Once your environment is set up, you can interact with the ThreatExploit AI assistant using simple, natural language. You don't need to learn complex commands or API endpoints; simply tell the assistant what you want to accomplish, and it will handle the heavy lifting.
This guide covers how to verify your connection and provides examples of the types of tasks the assistant can perform for you.
Verifying your connection
Before diving into complex tasks, it's a good idea to ensure the assistant is properly connected to your ThreatExploit environment. The assistant has built-in tools (get_status and get_version) that it can use to check your setup.
Try asking the assistant one of these questions:
"Are you connected to ThreatExploit?"
"What is the current connection status?"
"What version of the pt-agent are you running?"
When you ask for the status, the assistant queries the server and will tell you if it's connected, the current agent version, and how many instances are currently running in your environment.
sequenceDiagram
participant U as You
participant A as AI Assistant
participant T as ThreatExploit API
U->>A: "What is my connection status?"
A->>T: Fetch status and running instances
T-->>A: Return JSON (Connected, Version, Instances)

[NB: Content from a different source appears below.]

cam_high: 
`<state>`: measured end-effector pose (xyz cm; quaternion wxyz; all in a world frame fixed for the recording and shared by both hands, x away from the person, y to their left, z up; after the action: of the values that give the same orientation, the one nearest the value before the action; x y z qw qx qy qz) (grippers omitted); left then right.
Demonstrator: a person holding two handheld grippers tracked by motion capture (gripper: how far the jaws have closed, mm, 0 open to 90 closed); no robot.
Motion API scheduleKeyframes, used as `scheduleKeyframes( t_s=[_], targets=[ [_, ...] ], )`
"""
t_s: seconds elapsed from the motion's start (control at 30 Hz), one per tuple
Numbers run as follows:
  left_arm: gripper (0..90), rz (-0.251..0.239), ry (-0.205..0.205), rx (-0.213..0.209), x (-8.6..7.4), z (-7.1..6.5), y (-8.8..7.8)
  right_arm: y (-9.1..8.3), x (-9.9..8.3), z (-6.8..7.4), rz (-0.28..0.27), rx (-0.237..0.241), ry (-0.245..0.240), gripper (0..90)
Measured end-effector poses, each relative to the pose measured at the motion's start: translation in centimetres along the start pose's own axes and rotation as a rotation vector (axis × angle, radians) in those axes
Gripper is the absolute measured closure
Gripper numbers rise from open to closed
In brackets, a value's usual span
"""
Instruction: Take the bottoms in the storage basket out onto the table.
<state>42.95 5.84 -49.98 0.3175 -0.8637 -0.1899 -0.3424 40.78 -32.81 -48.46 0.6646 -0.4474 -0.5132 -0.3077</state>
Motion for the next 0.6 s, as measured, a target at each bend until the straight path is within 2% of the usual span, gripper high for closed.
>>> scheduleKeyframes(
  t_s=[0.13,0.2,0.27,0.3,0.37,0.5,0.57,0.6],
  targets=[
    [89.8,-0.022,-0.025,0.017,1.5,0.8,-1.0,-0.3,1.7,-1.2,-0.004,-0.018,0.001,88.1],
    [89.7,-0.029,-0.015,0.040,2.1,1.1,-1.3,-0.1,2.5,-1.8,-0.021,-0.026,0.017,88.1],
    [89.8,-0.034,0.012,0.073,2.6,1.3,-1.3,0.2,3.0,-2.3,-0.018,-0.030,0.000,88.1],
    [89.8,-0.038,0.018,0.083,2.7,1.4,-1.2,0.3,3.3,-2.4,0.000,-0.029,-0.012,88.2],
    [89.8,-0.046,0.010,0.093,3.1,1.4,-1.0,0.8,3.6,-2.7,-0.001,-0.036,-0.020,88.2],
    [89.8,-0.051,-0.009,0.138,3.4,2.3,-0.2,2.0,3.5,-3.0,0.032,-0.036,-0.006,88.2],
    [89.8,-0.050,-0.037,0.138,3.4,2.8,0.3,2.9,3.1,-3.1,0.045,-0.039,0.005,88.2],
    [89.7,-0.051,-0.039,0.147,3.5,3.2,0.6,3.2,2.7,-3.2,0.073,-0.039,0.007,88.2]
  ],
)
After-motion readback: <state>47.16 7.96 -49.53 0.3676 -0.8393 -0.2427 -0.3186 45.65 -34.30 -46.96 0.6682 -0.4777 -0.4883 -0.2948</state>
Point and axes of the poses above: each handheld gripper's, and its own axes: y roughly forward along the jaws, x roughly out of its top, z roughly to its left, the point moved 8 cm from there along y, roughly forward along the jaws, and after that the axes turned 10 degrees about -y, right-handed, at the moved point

A-->>U: "You are connected! You have 2 running instances."Automatic Re-discovery
If your connection to the Studio drops or fails, you don't need to restart everything. The assistant caches your target and will automatically attempt to re-discover it on your next request.
Example queries
The AI assistant is designed to help you manage infrastructure, run security tests, and analyze reports. Here are some examples of what you can ask, grouped by category:
Pentesting & Scanning
You can initiate and schedule security tests directly through chat.
"Run a port scan on example.com"
"Schedule a full pentest on 10.0.0.1 with AGGRESSIVE style"
"Create a playbook for web app testing that focuses on the OWASP Top 10"
Reporting & Information
Ask the assistant to summarize past activities or pull specific data.
"What pentests have been run recently?"
"Show me the report for the last completed pentest"
"What vulnerabilities were found in the last pentest?"
"What's my current billing usage?"
Infrastructure Management
Manage your servers and keep track of important operational details.
"Start my EU server"
"Save a memory note about known credentials for the target"
Troubleshooting your connection
If the assistant reports that it cannot connect and automatic re-discovery fails, you may need to verify your environment configuration.
View required environment variables
Ensure the following environment variables are correctly set in your environment. The assistant relies on these to authenticate and route requests.
| Variable | Required | Default | Description |
|---|---|---|---|
BEARER_TOKEN | Yes | — | ThreatWinds bearer token for authentication. |
STUDIO_API_URL | No | https://studio.dev.threatexploit.ai | Studio API base URL. |
THREATWINDS_API_URL | No | https://apis.dev.threatwinds.com/api | ThreatWinds API base URL. |
PT_AGENT_PORT | No | 9741 | pt-agent HTTP port used during auto-discovery. |
Never share your BEARER_TOKEN or commit it to source control. If you suspect your token has been compromised, revoke it immediately in your ThreatWinds dashboard and generate a new one.